Limpag: Blueprint to a great company in the Internet Century

FROM a university project that had a garage for its first office to the world’s third most valuable brand with a market capitalization of $367.6 billion as of May 2015, Google exemplifies the modern disruptive company.

It’s not just the leading search engine. Google is also among the world’s biggest advertising networks and owns Android, the mobile operating system with the biggest market share. It pulled the rug from under Yahoo mail with its Gmail service, a product of a company program that encouraged employees to work on things they were interested in, to become the top email services provider.

It has an extensive product line, from an online office suite to corporate cloud services.

It is building a future, via “moon shot” projects, of self-driving cars and a global mesh of Internet connectivity provided by a network of balloons.

In 2001, Google named Eric Schmidt as its chief executive officer. It was meant to bring “adult supervision to a chaotic place.” Two years later, however, Schimdt said, he realized that Google was run differently, “with employees who were uniquely empowered” and thriving in a “rapidly evolving industry.”

Schimdt’s job was as much not getting in the way of innovation as providing the business framework for it to thrive. He and fellow Google executives Jonathan Rosenberg and Alan Eagle compiled the company’s best practices and insights into a must-read book for anyone who wants to do well in today’s new business environment, “How Google Works.”

The book provides important insights on how a company can thrive in the Internet Century, a time when information is “free, copious, and ubiquitous;” when “mobile devices and networks have made global reach and continuous connectivity widely available;” and “cloud computing has put practically infinite computing power and storage… at everyone’s disposal, on an inexpensive, pay-as-you-go basis.”

Advances in technology have upended pre-Internet companies that “built their businesses based on assumptions of scarcity: scarce information, scarce distribution resources and market reach, or scarce choice and shelf space.” These incumbents, the book said, “usually fail to understand how quickly they can be disrupted.”

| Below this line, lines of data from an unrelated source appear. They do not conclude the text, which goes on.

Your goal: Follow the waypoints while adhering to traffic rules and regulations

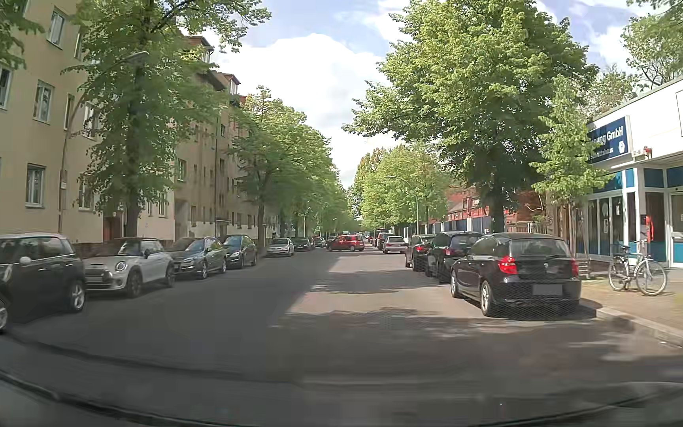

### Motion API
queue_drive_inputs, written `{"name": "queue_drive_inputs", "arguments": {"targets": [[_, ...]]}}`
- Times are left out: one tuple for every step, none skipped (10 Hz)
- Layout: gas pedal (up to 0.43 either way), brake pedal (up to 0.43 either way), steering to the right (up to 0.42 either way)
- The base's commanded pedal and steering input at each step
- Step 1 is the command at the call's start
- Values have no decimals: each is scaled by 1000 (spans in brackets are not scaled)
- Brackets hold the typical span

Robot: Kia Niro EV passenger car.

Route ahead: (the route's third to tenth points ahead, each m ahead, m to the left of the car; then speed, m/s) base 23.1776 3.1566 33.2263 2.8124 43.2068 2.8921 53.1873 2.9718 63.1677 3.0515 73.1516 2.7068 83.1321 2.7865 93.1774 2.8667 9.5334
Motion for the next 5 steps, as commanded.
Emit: {"name": "queue_drive_inputs", "arguments": {"targets": [[0, 268, -5], [0, 244, -8], [0, 244, -8], [0, 250, -8], [0, 250, -7]]}}
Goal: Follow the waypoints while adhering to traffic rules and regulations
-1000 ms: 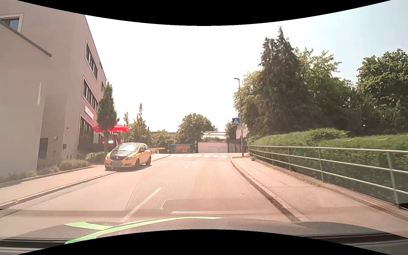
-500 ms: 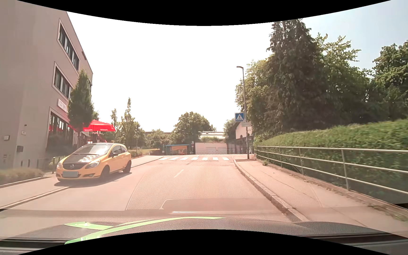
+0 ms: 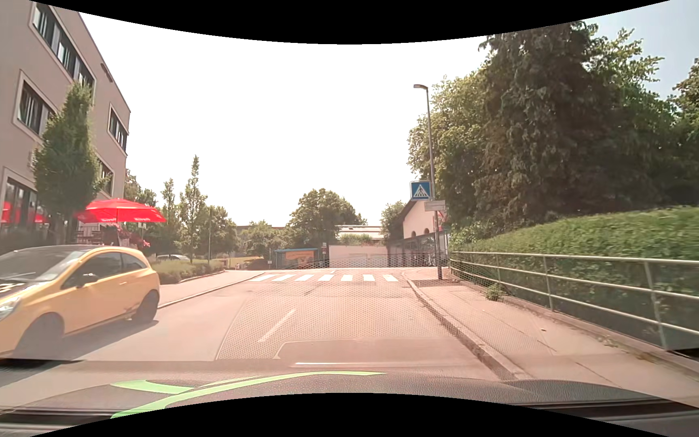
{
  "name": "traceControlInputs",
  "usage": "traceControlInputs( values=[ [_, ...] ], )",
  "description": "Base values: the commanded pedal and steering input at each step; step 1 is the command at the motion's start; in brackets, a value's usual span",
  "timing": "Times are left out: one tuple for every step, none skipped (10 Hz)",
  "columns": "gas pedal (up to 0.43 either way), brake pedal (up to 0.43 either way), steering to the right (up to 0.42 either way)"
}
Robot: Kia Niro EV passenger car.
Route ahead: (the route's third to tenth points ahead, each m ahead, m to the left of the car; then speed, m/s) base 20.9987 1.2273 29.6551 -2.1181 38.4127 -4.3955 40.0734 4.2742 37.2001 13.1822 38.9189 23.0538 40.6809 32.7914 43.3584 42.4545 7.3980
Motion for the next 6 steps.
traceControlInputs(
  values=[
    [0.0, 0.085, 0.016],
    [0.0, 0.11, 0.016],
    [0.0, 0.128, 0.017],
    [0.0, 0.146, 0.018],
    [0.0, 0.159, 0.019],
    [0.0, 0.171, 0.019]
  ],
)
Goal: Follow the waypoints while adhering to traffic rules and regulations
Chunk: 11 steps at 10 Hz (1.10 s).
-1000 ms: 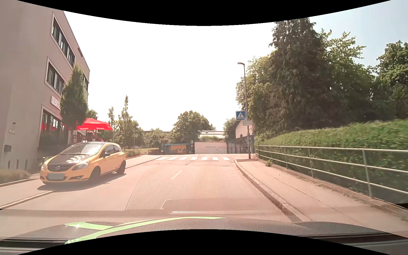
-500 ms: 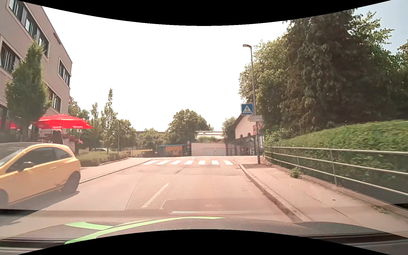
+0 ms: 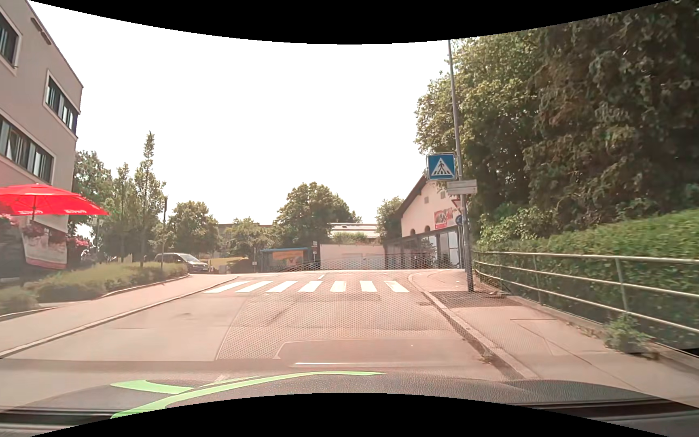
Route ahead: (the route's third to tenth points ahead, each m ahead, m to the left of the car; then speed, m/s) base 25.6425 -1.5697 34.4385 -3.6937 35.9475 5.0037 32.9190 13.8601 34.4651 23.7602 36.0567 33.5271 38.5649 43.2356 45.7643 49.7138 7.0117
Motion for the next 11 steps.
traceControlInputs(
  values=[
    [0.0, 0.177, 0.019],
    [0.0, 0.183, 0.021],
    [0.0, 0.195, 0.024],
    [0.0, 0.195, 0.027],
    [0.0, 0.189, 0.028],
    [0.0, 0.177, 0.028],
    [0.0, 0.159, 0.025],
    [0.0, 0.152, 0.022],
    [0.0, 0.134, 0.021],
    [0.0, 0.116, 0.021],
    [0.0, 0.0, 0.021]
  ],
)
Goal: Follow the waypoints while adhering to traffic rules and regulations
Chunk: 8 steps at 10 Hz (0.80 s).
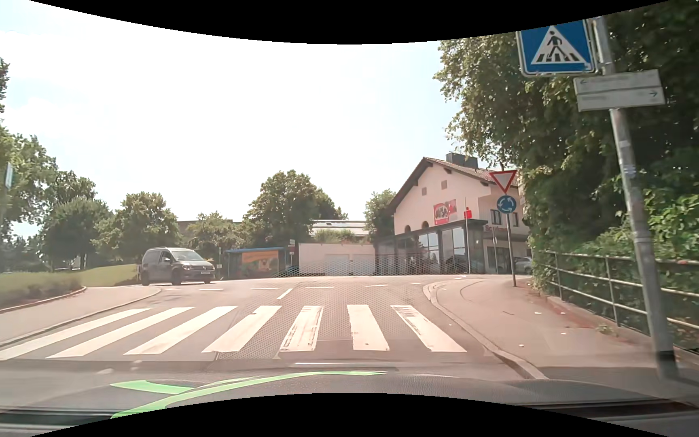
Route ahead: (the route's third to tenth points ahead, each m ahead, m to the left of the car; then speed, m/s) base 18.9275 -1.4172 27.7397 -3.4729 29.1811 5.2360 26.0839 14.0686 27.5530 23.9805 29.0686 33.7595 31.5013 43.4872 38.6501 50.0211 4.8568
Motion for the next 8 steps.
traceControlInputs(
  values=[
    [0.0, 0.0, 0.021],
    [0.0, 0.0, 0.021],
    [0.0, 0.0, 0.02],
    [0.0, 0.0, 0.02],
    [0.0, 0.0, 0.021],
    [0.059, 0.0, 0.021],
    [0.059, 0.0, 0.022],
    [0.079, 0.0, 0.022]
  ],
)
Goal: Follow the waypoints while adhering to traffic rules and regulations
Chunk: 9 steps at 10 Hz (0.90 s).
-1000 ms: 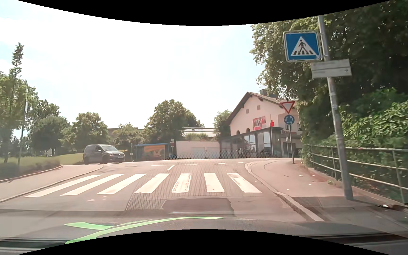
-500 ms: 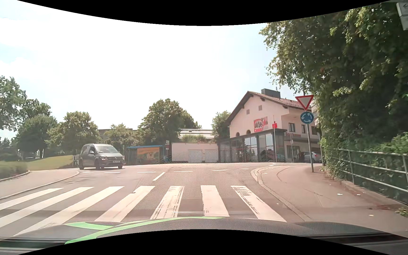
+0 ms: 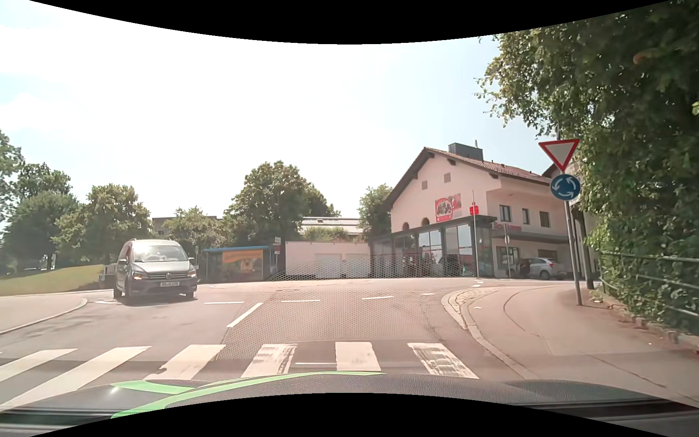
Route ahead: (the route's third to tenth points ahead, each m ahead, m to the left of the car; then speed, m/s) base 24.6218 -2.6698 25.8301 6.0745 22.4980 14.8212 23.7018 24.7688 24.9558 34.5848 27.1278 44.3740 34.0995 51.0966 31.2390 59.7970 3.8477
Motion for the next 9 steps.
traceControlInputs(
  values=[
    [0.11, 0.0, 0.023],
    [0.118, 0.0, 0.023],
    [0.138, 0.0, 0.023],
    [0.177, 0.0, 0.023],
    [0.177, 0.0, 0.023],
    [0.177, 0.0, 0.023],
    [0.177, 0.0, 0.023],
    [0.177, 0.0, 0.025],
    [0.177, 0.0, 0.028]
  ],
)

The book discusses extensively key Google principles in building products, which are to “focus on the user” and to “bet on technical insights, not market research.”

The book’s main theme, however, is the need to provide business support for and create an environment where innovation can happen.

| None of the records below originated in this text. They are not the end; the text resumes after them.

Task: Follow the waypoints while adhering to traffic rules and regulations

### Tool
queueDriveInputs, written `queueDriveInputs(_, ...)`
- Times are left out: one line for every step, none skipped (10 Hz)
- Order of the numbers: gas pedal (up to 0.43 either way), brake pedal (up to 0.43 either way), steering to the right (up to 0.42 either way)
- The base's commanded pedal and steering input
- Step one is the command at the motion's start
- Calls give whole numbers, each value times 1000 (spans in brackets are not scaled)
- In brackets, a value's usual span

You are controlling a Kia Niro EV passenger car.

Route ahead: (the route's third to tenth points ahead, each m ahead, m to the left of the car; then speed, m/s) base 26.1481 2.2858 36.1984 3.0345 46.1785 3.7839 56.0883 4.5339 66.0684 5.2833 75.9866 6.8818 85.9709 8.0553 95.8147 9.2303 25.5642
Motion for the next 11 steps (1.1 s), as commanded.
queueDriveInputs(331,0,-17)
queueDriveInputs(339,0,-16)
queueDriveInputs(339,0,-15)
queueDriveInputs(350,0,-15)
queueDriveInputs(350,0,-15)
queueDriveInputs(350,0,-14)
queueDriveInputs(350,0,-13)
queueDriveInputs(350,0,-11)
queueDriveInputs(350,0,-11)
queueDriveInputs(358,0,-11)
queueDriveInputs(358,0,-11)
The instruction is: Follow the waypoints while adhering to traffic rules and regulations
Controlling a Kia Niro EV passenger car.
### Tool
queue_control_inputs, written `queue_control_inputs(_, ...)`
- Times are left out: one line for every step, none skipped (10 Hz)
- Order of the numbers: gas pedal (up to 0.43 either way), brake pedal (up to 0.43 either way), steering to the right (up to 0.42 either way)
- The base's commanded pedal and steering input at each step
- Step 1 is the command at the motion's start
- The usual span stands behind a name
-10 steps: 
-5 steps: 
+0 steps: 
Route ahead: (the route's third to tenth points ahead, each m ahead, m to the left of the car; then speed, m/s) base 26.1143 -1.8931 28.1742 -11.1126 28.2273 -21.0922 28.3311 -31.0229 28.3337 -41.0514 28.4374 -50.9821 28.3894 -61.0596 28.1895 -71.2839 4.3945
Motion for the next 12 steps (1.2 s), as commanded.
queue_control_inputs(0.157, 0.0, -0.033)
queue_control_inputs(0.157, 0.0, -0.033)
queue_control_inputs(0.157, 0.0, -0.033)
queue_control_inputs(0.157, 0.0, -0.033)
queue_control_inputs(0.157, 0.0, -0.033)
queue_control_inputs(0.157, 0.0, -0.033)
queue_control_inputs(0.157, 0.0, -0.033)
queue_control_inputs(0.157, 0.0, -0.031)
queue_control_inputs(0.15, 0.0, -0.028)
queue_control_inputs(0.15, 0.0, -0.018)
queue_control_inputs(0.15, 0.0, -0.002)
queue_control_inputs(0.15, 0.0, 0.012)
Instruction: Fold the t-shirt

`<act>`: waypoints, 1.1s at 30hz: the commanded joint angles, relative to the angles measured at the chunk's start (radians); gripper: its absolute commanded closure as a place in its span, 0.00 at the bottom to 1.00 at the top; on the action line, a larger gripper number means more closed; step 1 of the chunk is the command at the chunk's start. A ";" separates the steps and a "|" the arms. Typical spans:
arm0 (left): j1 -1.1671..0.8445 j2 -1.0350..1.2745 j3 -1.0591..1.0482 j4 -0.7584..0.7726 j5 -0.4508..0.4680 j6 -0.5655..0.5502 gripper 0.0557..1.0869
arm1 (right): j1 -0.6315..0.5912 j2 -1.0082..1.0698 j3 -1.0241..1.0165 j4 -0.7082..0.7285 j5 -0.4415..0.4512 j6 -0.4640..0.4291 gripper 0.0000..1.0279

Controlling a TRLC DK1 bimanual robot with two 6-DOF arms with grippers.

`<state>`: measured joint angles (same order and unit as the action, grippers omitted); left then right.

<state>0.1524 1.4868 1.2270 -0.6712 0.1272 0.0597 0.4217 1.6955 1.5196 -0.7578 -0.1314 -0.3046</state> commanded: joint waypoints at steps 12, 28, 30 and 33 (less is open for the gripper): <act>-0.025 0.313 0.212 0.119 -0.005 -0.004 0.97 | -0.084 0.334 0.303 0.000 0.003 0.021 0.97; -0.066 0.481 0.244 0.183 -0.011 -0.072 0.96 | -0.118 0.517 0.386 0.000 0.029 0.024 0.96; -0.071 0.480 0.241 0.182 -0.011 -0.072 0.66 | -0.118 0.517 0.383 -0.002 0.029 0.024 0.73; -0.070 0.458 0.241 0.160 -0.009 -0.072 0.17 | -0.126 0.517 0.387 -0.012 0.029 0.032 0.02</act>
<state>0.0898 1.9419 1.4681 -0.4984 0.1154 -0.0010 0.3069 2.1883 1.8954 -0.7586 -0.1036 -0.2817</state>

“The defining characteristic of today’s successful companies is the ability to continually deliver great products. And the only way to do that is to attract smart creatives and create an environment where they can succeed at scale.”

Smart creatives are different from the “knowledge workers” or specialists of the pre-Internet days, the book points out. They have deep “technical knowledge” in tools of the trade and business smarts and are “firehoses of new ideas.” They are driven and “don’t just design concepts, they build prototypes.” They are, however, “uniquely difficult to manage,” especially under old management models.

Smart creatives, the book said, “are the key to achieving success in the Internet Century.”

The book offers a Google anecdote on how empowering smart creatives makes good business sense.

Co-founder Larry Page once found some ads placed near search results “useless.” Instead of starting a corporate process that would have involved a long cycle of product meetings and development, Page printed out the pages with the ads he did not like, wrote “THESE ADS SUCK” on top and posted it on a bulletin board in their kitchen, near the pool table. He did this on a Friday afternoon.

A group of workers who were not even in the ads team saw it and hacked together a better system over the weekend, presenting it the following Monday. That system became the foundation of AdWords, now a multi-billion-dollar business.

That, the book said, speaks to the power of a culture that encourages smart creatives.